Yoseli Castillo Fuertes, born in the Dominican Republic in 1972, migrated to the United States at 16. She holds a BA in Psychology and an MA in Spanish Literature. She is a bilingual-afro-dominican-latina-lesbian poet-activist-teacher-aunt. She is a Cave Canem alumnus and her poems and short stories have appeared in various anthologies in New York, Buenos Aires, Madrid and Santo Domingo. She has published the poetry collection De eso sí se habla/Of That, I Speak.

De eso sí se habla / Of That, I Speak es un poemario bilingüe que abarca más de 20 años. La colección es una provocadora invitación a un dialogo comprometedor; a una conversación que incita al cambio, a la reflexión, a retar las normas políticas, sociales, sexuales, económicas a las que por ser mujeres estamos sujetas. De eso sí se habla / Of That, I Speak habla de temas que la cultura hispana/latina prefiere esconder para no aceptar la realidad, por lo tanto, estos poemas enfrentan al/la lector(a) con ella. To purchase book: DE ESO SI SE HABLA

Los Congresos (short story) by Yoseli Castillo Fuertes, “Desobedientes. Experiencias y reflexiones sobre poliamor, relaciones abiertas y sexo casual entre lesbianas latinoamericanas,”

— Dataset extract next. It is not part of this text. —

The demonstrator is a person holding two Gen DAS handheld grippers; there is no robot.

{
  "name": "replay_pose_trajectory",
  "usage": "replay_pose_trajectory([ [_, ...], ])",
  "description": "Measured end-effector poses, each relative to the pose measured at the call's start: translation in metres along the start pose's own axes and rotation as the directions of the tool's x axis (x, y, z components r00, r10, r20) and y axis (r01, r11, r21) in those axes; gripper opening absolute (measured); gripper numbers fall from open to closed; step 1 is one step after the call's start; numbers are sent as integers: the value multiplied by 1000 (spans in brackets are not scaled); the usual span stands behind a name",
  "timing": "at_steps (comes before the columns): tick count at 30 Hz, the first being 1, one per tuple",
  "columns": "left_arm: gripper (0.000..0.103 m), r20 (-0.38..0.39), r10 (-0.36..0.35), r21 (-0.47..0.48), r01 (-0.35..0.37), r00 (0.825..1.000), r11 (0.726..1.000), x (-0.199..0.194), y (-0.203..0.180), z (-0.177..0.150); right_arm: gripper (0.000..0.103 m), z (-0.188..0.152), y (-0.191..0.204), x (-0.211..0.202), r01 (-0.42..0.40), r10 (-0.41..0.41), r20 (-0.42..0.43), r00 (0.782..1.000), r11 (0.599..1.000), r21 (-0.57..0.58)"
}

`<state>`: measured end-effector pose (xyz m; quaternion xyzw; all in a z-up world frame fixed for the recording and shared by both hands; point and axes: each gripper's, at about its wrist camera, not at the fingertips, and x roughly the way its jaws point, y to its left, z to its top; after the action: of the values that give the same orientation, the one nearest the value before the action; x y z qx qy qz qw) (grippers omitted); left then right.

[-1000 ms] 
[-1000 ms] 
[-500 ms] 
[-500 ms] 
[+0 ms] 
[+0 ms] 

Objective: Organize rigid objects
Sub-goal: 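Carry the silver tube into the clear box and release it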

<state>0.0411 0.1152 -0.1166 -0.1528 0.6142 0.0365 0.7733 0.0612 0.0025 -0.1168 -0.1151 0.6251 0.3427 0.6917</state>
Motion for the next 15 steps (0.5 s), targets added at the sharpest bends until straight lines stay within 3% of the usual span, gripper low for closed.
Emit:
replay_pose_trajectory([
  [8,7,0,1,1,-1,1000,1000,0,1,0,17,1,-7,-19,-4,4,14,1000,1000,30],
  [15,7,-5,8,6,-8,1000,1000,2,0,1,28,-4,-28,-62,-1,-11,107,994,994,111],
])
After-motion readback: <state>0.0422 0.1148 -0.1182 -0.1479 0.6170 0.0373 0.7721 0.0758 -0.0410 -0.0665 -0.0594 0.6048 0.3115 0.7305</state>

El Reecuentro (short story), the Builder and other poems by Yoseli Castillo Fuertes, Divagaciones bajo la luna : voces e imagenes de lesbianas dominicanas

Writing Sample: 


I love your handwriting
Your cursive moves
The roundness of your As
The slickness of your S
The shape your full written name makes on the page.
I love your firm mark
The tracks you leave behind
On the following pages of your journal
And on my life.
I love your pen
The one I can’t touch
The one I just follow with my gaze and admire
The way it flows and dances to create
And how I know this is the way to your true self.
I love your long hands
How erratically they thrive
They move
They run to catch up with the stories living in your head
In your ancestral mother’s place
In the brown bodies of boys and girls learning to dodge the bullet
Learning to create a safe space for and by themselves.
I love your words
Both of chaos and strengths
They speak to all of struggles and victories won on the day by day.
I love the image you portray

The one lingering on people’s face
The one that transforms a room into a safe space
The one that empowers and inspires by virtue of self.